Police have stepped in after violent fights at Kiama High School were posted on social media.
The school and the Department of Education acted swiftly after learning of an Instagram account set up to air assaults between teenagers.
"The school and department are aware that a number of incidences were posted to a social media site ... and took immediate steps to have the page removed," an education department spokeswoman said.
"Police have also been contacted to assist the school in ascertaining who may be responsible for this page, and any other similar pages.
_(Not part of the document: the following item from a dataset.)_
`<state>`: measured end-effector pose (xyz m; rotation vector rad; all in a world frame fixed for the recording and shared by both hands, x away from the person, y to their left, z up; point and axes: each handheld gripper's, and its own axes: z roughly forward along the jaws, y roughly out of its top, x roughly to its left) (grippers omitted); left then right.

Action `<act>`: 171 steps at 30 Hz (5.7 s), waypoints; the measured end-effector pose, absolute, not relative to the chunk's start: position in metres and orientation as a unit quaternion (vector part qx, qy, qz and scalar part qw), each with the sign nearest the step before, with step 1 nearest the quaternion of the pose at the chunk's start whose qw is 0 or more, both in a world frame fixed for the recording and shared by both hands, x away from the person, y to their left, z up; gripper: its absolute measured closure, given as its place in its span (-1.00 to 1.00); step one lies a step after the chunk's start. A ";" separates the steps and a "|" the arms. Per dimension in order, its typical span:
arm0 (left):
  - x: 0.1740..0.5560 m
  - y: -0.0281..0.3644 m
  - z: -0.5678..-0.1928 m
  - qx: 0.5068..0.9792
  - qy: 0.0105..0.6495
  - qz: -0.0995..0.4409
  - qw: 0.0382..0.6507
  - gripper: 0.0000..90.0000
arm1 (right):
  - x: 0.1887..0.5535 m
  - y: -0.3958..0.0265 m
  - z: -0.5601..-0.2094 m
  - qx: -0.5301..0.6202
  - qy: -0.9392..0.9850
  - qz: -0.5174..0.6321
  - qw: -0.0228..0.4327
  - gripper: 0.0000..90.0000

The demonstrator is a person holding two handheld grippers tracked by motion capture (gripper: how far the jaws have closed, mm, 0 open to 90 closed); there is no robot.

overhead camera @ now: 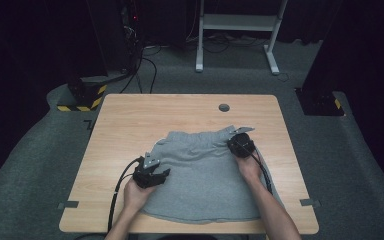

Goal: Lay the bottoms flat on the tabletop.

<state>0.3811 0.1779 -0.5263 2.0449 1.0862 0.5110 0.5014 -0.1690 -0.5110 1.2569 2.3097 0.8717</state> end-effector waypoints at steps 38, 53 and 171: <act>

Investigations are ongoing," she said.
Concerned parents, including one whose son was involved in one of the altercations, contacted the Mercury about the public Instagram account which was later changed to private.
It featured more than 20 videos of fights, some with children in Kiama High School uniforms, and many others from different venues and teenagers not in any school colours.
The Department said Kiama High did not tolerate any violence or inappropriate anti-social behaviour from students, "which includes the filming and distribution of film, of a violent nature".
"The incidences depicted on the page occurred over an extended period of time and were addressed at the time they occurred.
"All students involved have been dealt with according to the school's discipline policy," the spokeswoman said.
"The school and the department continue to encourage parents and carers to monitor their child's social media usage and discuss the appropriate use of social media with their children, to support the messages provided to students by the school."
The e-Safety Commissioner says schools, parents and industry have a role in helping children have safer and more positive experiences online.
"In cases of school fights uploaded to online platforms, gratuitous depictions of real violence that are excessively detailed or prolonged may be assessed as likely to be prohibited.
"If such content were to be hosted in Australia, it may be subject to takedown action," commissioner Julie Inman Grant said.
"We advise fight videos of students to be reported to the social media platform they appear on."
If it's not removed within 48 hours, report to the eSafety Commissioner at esafety.gov.au.